The reason I say ignore the metering is because the camera is metering the scene as a whole (in eval mode) and your subject is typically a face or body, which is always brighter then the background.So the camera might think the scene is way underexposed when in reality the subject is relatively well exposed. So switch to manual mode, use a faster shutter speed, i'd say at least 1/60 sec. Keep the iso in a usable range, what that is for your camera you would know more then I, but I'd stay around 800 or less if possible. And sure a lower f stop will help, but once you start getting into 1.8ish you are talking about a very small DOF and could cause you to easily miss the focus point. 2.8-3.5 should work fine. 

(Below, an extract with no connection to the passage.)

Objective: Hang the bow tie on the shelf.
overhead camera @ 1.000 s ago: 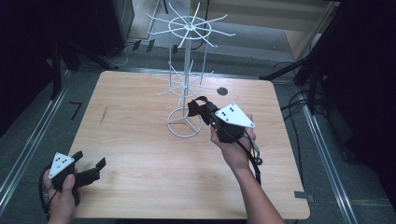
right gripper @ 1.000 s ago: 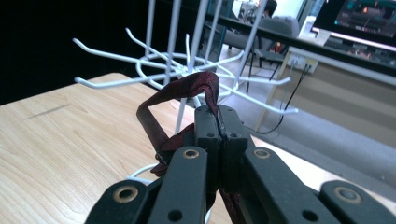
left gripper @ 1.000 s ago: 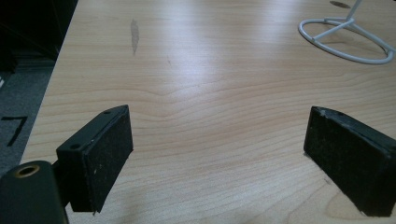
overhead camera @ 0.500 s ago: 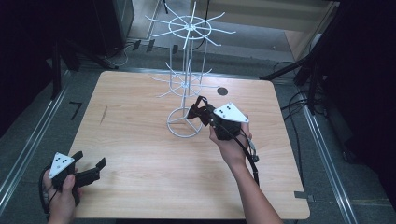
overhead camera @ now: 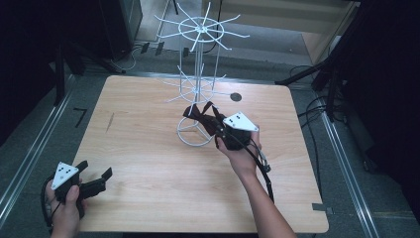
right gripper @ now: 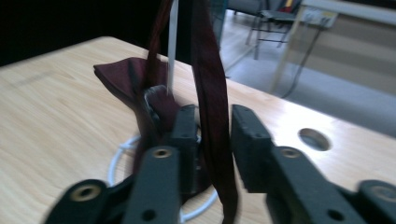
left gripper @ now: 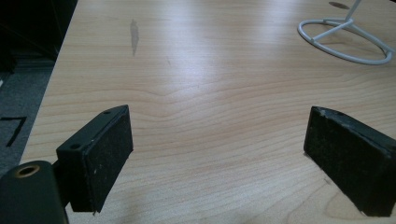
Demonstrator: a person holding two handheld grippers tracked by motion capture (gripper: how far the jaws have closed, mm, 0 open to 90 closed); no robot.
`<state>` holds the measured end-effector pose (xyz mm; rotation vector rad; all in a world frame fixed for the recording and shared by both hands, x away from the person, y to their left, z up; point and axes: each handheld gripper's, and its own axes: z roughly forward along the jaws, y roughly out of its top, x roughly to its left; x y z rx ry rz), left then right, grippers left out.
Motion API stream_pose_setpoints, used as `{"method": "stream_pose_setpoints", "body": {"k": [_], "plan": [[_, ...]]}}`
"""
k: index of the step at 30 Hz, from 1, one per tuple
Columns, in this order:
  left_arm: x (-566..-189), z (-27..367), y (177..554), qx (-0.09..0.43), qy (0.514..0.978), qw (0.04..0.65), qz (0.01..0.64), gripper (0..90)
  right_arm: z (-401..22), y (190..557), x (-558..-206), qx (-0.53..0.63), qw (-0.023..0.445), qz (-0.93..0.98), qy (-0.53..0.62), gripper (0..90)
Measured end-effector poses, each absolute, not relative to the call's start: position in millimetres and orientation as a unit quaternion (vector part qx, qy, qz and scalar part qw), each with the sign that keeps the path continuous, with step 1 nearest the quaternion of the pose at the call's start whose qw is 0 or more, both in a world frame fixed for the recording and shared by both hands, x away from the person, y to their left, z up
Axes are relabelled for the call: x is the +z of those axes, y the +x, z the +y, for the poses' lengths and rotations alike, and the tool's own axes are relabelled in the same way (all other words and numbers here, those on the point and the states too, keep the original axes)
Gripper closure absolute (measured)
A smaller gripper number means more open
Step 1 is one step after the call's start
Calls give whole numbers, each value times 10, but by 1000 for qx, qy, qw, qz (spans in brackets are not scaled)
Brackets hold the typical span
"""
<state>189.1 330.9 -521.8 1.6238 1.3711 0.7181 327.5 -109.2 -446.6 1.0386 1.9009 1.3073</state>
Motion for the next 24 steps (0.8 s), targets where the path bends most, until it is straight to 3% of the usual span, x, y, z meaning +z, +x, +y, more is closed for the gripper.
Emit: {"method": "stream_pose_setpoints", "body": {"k": [2, 3, 10, 24], "plan": [[-5218, 3310, 1891, 288, 652, 434, 550, 87, -1116, 3283, -4474, 500, 289, 715, 394, 659], [-5218, 3310, 1891, 289, 652, 434, 550, 87, -1170, 3299, -4493, 514, 263, 713, 398, 531], [-5217, 3306, 1891, 289, 652, 432, 551, 86, -1372, 3242, -4552, 532, 226, 704, 413, 286], [-5218, 3312, 1887, 287, 652, 434, 551, 86, -1723, 3051, -4757, 522, 231, 700, 430, 152]]}}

Keep making adjustments until you get it right, and again, fully manual is the only way to shoot concerts. Don't be the fly in the window seal, if it's not working, do something different.


----------



## LEO_PF (Sep 14, 2012)

Unfortunately you will have a really impossible time with the lens you are currently using.   It just doesn't let enough light in to do a decent job in an indoor atmosphere like a bar or nightclub.  They will also probably frown on a lot of flashes going off (I know the crowd does) and unless you are really close to the stage, the flash does no good anyway because it just doesn't reach the subject.  I primarily shoot with the camera set on aperture mode & spot metering. 

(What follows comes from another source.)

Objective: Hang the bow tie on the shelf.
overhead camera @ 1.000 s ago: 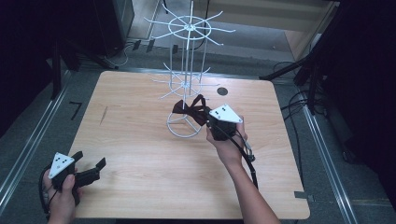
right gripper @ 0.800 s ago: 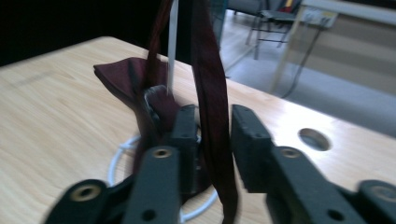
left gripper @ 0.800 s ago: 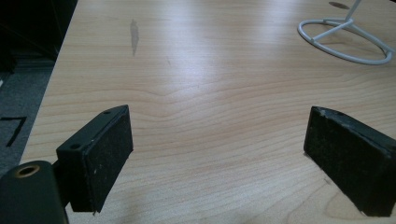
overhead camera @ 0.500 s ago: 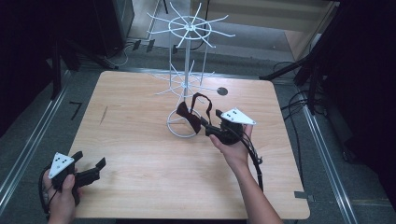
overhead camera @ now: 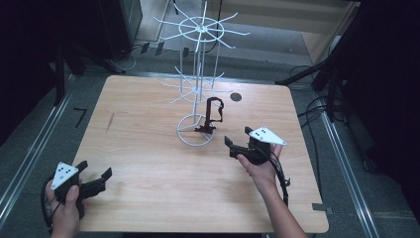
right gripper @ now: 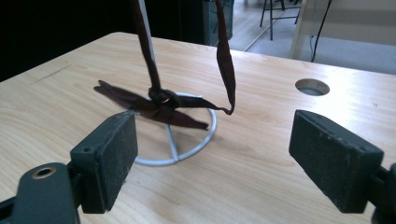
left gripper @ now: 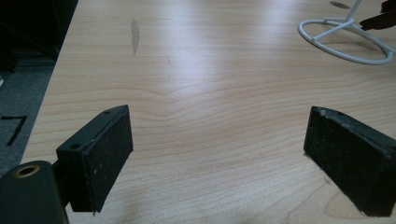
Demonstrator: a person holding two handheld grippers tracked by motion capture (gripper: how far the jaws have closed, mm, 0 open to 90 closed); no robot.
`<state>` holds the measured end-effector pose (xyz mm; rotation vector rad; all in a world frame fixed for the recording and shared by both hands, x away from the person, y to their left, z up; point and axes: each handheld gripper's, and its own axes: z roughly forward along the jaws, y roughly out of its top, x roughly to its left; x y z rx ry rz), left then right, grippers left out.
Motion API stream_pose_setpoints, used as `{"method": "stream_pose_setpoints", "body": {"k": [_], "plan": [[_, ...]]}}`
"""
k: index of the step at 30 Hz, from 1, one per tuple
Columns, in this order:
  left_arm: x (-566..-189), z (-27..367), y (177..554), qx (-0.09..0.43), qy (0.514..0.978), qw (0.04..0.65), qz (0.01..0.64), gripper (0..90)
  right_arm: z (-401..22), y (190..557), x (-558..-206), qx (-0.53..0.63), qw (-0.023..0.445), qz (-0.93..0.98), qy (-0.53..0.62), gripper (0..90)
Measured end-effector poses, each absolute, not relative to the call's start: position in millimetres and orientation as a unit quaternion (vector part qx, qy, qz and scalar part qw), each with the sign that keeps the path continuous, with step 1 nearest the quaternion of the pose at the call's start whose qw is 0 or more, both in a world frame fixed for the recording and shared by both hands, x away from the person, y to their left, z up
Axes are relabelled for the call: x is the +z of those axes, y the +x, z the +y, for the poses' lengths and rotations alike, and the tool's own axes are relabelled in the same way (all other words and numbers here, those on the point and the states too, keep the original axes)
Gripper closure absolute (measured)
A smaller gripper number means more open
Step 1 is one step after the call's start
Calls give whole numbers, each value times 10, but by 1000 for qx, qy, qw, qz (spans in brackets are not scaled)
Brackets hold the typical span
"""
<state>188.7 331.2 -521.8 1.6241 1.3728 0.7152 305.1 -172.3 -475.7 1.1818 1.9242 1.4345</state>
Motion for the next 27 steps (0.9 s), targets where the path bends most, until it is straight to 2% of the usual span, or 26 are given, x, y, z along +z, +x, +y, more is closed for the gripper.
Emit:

 With the camera on spot metering, meter either the faces or a mid-tone area of the field of view. It really depends on the look you are going for.  With it set on aperture mode, you have total control over the depth of field, which I believe make the most interesting photos.  Whatever you set the aperture to, be sure to keep an eye on the shutter speed and don't let it drop below 400-600.  If it does, then you need to open up the aperture.  This is why the 2.8 lenses work so much better than 4.5/5.6.  

It Totally depends on the feel you are going for.  If you meter on the brightest spot, it can cause a lot of the scene to go too dark.  That might be cool for a few shots. Then meter for a mid-tone and you will see the difference.

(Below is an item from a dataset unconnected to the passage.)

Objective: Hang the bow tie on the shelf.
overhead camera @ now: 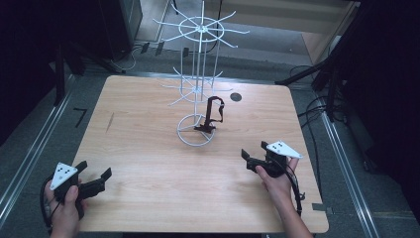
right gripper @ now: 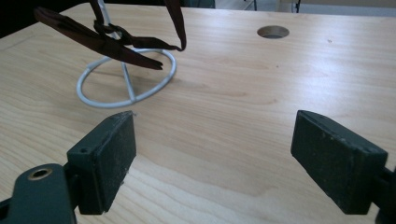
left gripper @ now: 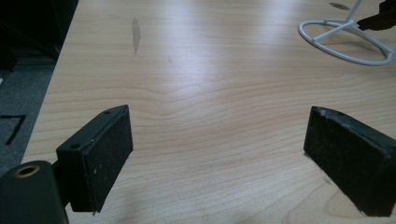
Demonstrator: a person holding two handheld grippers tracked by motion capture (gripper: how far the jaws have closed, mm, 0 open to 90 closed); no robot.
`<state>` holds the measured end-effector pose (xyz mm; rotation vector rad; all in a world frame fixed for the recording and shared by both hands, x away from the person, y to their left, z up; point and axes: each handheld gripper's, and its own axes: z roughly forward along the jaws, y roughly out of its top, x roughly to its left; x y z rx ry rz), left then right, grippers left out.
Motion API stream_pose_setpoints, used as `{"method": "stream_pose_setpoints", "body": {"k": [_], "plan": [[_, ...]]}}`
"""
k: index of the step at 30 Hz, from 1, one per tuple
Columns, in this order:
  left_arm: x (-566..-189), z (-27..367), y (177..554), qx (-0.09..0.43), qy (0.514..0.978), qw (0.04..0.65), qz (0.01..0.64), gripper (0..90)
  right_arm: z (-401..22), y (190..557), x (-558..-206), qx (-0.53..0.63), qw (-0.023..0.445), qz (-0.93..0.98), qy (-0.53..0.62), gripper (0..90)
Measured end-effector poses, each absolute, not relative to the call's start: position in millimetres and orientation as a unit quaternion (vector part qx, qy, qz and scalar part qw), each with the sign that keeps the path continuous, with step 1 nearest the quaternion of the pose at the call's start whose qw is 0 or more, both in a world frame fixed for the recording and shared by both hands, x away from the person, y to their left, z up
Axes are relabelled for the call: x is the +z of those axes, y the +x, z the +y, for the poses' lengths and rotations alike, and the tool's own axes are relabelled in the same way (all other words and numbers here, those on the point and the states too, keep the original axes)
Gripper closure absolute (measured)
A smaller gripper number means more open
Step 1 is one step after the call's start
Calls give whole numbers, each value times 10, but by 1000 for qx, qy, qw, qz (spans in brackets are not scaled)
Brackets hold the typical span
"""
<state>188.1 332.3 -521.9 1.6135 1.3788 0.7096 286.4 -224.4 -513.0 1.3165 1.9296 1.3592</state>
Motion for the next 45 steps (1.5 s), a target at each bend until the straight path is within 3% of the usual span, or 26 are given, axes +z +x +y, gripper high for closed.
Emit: {"method": "stream_pose_setpoints", "body": {"k": [21, 45], "plan": [[-5218, 3326, 1877, 290, 647, 432, 558, 86, -2897, 2592, -5321, 475, 212, 668, 532, 110], [-5217, 3326, 1871, 293, 646, 428, 559, 86, -3765, 2078, -5469, 448, 256, 631, 580, 119]]}}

I agree that a 1.8 or 2.8 lens will help out a lot.  I do have one of those inexpensive 50mm lenses and it does a great job for what it does, but I can't get real creative with it. You will have much more fun with something like a 2.8 / 70-200 lens with image stabilizer.  This is the one I leave on my camera almost all the time!  I can get really creative with the shots.  Much better than with a prime lens.  But, I have to say, it isn't cheap.  

For what it's worth


----------



## Nemazero (Sep 15, 2012)

Thanks all,

That's a lot to think about. I've ordered a cheap 50mm 1.8 lens from ebay to play with (the 2.8 zoom is going on my Xmas list though). My Camera doesn't have spot metering but the partial metering mode seems pretty close. I'll post some shots up once I've had time to play with my new lens.

Dan


----------